### Task requirements
Please give again, word for word, each line that falls between the line with "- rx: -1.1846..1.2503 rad" and the end of the data, inclusive.
BEGIN Data below
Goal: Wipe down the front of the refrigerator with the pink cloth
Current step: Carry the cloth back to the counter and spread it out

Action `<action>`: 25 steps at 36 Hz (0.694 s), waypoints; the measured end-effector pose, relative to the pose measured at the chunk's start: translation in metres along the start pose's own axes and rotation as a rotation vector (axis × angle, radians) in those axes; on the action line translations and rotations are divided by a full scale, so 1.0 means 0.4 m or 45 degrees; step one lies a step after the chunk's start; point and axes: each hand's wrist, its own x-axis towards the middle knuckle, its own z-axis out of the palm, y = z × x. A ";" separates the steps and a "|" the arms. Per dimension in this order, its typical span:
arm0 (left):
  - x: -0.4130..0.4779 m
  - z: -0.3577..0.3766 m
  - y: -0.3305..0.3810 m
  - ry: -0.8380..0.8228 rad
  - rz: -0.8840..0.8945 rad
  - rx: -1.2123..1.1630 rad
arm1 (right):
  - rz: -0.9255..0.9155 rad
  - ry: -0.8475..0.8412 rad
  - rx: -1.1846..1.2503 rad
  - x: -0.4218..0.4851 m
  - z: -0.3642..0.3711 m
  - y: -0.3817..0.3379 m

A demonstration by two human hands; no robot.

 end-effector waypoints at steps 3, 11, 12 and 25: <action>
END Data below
### The completed task
  - rx: -1.1846..1.2503 rad
  - x: -0.4218..0.4851 m
  - z: -0.3642..0.3711 m
  - y: -0.3817..0.3379 m

A demonstration by two human hands; no robot.

 end-effector waypoints at steps 3, 11, 12 and 25: <action>

The response to this exercise is done.